• **ACTIVITY**
Give back, word for word, the lines in the listing below from the one holding "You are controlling" down to the one holding "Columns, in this", both ends included.

• **COLLECTED MATERIAL**
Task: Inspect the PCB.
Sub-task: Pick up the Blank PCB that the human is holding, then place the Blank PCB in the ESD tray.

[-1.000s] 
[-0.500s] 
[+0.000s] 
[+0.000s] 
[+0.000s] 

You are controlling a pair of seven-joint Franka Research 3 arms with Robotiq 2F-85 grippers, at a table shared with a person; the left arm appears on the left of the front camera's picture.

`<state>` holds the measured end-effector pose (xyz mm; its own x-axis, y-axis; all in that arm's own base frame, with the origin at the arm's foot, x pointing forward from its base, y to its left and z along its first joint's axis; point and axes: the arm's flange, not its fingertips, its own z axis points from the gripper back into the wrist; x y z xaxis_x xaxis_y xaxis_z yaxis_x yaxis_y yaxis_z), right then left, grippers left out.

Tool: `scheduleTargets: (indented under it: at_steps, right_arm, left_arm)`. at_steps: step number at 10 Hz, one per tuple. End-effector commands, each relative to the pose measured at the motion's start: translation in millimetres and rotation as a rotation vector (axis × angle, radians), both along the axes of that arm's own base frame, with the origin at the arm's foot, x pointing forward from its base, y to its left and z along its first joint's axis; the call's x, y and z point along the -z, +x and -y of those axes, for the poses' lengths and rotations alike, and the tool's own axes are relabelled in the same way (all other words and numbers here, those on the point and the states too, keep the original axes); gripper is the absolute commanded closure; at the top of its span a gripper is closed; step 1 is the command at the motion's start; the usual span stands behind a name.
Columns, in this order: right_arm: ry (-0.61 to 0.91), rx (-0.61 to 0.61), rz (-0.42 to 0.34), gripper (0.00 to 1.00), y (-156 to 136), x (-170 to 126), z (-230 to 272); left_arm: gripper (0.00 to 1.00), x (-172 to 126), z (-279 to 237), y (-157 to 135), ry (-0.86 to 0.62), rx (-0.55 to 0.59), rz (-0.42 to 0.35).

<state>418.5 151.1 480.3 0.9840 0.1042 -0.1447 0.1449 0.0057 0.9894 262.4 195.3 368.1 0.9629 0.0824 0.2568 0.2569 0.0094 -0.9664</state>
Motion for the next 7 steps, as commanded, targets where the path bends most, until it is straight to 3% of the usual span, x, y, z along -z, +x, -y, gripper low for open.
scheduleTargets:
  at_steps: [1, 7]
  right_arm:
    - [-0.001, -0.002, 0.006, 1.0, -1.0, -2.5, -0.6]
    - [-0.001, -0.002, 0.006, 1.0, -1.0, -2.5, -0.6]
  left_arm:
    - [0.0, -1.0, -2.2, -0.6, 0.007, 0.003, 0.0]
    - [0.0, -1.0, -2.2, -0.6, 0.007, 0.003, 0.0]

• **SOLUTION FOR THIS PROBLEM**
You are controlling a pair of seven-joint Franka Research 3 arms with Robotiq 2F-85 grippers, at a table shared with a person; the left arm appears on the left of the front camera's picture.

`<state>` holds the measured end-effector pose (xyz mm; its own x-axis, y-axis; all in that arm's own base frame, with the origin at the arm's foot, x pointing forward from its base, y to its left and z along its first joint's axis; point and axes: the arm's flange, not its fingertips, its own z axis points from the gripper back into the wrist; x y z xaxis_x xaxis_y xaxis_z yaxis_x yaxis_y yaxis_z), right then left, grippers left out.

Tool: `scheduleTargets: (indented under it: at_steps, right_arm, left_arm)`. at_steps: step number at 10 Hz, one per tuple. End-effector commands, each relative to the pose measured at the motion's start: translation in millimetres and rotation as a rotation vector (axis × angle, radians), both along the axes of that arm's own base frame, with the origin at the arm's foot, x pointing forward from its base, y to its left and z along its first joint's axis; the call's x, y and z point along the -z, +x and -y of those axes, for the poses' lengths and rotations alike, and the tool's own axes are relabelled in the same way (all other words and numbers here, those on the point and the states too, keep the original axes); gripper is the absolute commanded closure; at the top of its span a gripper is closed; step 1 is the command at the motion's start; the usual span stands behind a name.
Columns, in this order: right_arm: ry (-0.61 to 0.91), rx (-0.61 to 0.61), rz (-0.42 to 0.34), gripper (0.00 to 1.00), y (-156 to 136), x (-170 to 126), z (-230 to 272); left_arm: gripper (0.00 to 1.00), x (-172 to 126), z (-279 to 237), y (-157 to 135), ry (-0.86 to 0.62), rx (-0.55 to 0.59), rz (-0.42 to 0.35).

Nothing further is required by the exercise.